Problem details. Everything from the line containing "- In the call" through the line containing "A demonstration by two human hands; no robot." should be repeated exactly, and nothing else from the data.

Dataset extract.

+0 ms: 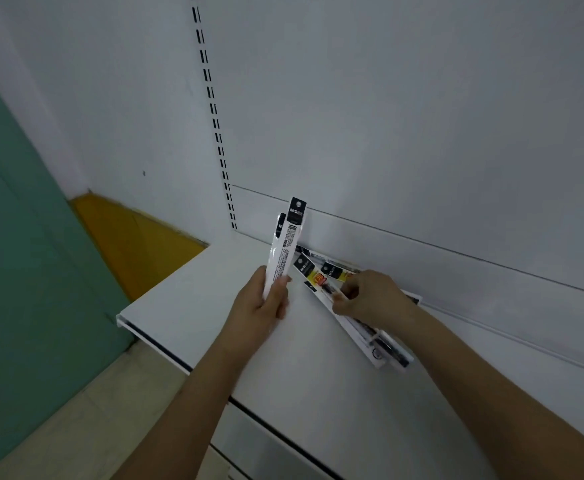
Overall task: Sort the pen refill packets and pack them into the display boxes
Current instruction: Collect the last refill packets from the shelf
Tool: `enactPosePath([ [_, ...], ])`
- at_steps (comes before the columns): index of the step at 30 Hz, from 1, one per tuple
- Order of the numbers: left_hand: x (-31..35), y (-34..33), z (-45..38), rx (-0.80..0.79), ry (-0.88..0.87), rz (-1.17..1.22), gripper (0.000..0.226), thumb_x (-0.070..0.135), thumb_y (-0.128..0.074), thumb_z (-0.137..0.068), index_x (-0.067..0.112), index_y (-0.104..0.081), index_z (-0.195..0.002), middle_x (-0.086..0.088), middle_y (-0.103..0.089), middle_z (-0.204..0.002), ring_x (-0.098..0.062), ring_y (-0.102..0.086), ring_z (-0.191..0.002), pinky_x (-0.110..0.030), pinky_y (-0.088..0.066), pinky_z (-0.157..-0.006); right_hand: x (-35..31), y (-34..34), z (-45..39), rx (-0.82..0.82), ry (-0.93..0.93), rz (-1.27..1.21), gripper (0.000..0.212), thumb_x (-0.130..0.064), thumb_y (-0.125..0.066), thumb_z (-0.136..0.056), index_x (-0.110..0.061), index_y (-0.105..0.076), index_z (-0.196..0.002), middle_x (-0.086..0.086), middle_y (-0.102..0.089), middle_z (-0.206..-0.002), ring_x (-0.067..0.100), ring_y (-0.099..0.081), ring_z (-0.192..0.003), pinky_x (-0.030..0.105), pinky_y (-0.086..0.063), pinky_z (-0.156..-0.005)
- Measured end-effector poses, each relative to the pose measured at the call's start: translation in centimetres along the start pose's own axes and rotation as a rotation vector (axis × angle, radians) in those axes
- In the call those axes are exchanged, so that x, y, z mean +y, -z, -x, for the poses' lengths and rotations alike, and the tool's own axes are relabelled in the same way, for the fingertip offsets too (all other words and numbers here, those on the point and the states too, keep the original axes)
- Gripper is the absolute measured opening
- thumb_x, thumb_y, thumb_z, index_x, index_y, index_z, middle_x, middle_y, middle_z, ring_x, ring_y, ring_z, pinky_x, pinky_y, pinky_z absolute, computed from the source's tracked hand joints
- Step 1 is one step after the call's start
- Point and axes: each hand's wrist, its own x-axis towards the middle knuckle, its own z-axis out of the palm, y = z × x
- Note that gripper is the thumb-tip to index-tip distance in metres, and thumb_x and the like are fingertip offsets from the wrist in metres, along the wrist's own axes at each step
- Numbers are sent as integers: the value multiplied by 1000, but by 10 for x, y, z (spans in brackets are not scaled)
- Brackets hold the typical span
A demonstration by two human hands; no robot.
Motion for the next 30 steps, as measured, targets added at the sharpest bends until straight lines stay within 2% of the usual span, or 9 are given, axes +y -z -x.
enactPosePath([
  [3,-4,0,-1,-44,-51,119,23,26,-43,-103,23,-48,-125,-3,-70,-100,-15,-70,-88,-29,-58,-76,-4,1,3,25,54,-188,26,-31,-69,-84,-12,-63,-68,-4,-50,-59,7,-40,-49,22,-33,-51],
  [6,-3,0,-1,-91,-47,196,34,24,-44,-102,18,-41,-135,-7,-67,-116,-24,-71,-99,-37,-59,-84,-14,2,6,182,120,-489,30,-31,-67,-89,-10,-62,-68,-3,-44,-52,4,-34,-44,19,-31,-49],
  [11,0,-2,2,-160,-52,66,26,35,-45,-98,34,-46,-124,7,-69,-109,-7,-70,-94,-22,-55,-74,-36,0,12,292,193,-870,3,-15,-71,-88,-13,-72,-89,2,-70,-74,7,-63,-62,19,-54,-61],
  [15,-6,-1,-2,-204,-37,5,38,33,-65,-91,39,-48,-124,8,-69,-111,-8,-69,-99,-28,-56,-82,-40,-3,15,172,250,-982,12,-6,-70,-87,-10,-74,-98,6,-75,-87,14,-71,-76,24,-58,-70],
  [17,-8,-1,-2,-198,-2,73,36,22,-64,-94,27,-50,-127,1,-73,-105,-14,-73,-93,-29,-59,-76,-37,1,13,154,291,-896,18,-6,-71,-86,-20,-74,-98,-6,-76,-85,11,-72,-78,22,-57,-73],
  [20,-6,1,-4,-77,32,78,31,12,-60,-96,19,-52,-125,1,-70,-95,-10,-71,-77,-17,-54,-63,-26,9,7,346,327,-532,22,-12,-68,-89,-32,-73,-96,-21,-71,-80,2,-68,-74,18,-53,-73],
  [23,-6,2,-7,46,53,165,24,10,-53,-98,23,-53,-119,-1,-62,-85,-11,-60,-70,-15,-49,-57,-4,12,-1,515,256,-73,24,-19,-60,-93,-20,-68,-116,-3,-69,-109,14,-65,-94,34,-54,-84],
  [26,-5,4,-8,65,55,232,5,23,-52,-100,23,-54,-105,-8,-56,-74,-20,-54,-65,-25,-50,-52,11,5,-5,447,158,258,36,-28,-60,-92,-14,-60,-125,5,-61,-125,24,-52,-119,35,-49,-86],
  [30,-8,3,-10,61,51,213,7,28,-55,-98,22,-56,-103,-7,-56,-73,-17,-55,-65,-27,-51,-58,12,-7,-6,269,53,459,31,-17,-52,-96,-14,-57,-126,5,-56,-127,23,-50,-122,32,-45,-85],
])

Reply to the task.
- In the call those axes are exchanged, so that x, y, z mean +y, -z, -x, for the poses' lengths and rotations alike, and the tool's own axes are relabelled in the same way, for the fingertip offsets too (all other words and numbers here, those on the point and the states too, keep the original axes)
- Gripper is the absolute measured opening
- thumb_x, thumb_y, thumb_z, index_x, index_y, index_z, middle_x, middle_y, middle_z, ring_x, ring_y, ring_z, pinky_x, pinky_y, pinky_z absolute, computed from the source's tracked hand joints
- Step 1 is one step after the call's start
- Point and axes: each hand's wrist, its own x-axis towards the middle knuckle, its own z-axis out of the palm, y = z × x
- Note that gripper is the thumb-tip to index-tip distance in metres, and thumb_x and the like are fingertip offsets from the wrist in metres, along the wrist's own axes at each step
- Numbers are sent as integers: the value multiplied by 1000, but by 10 for x, y, z (spans in brackets are not scaled)
- Brackets hold the typical span
A demonstration by two human hands; no robot.

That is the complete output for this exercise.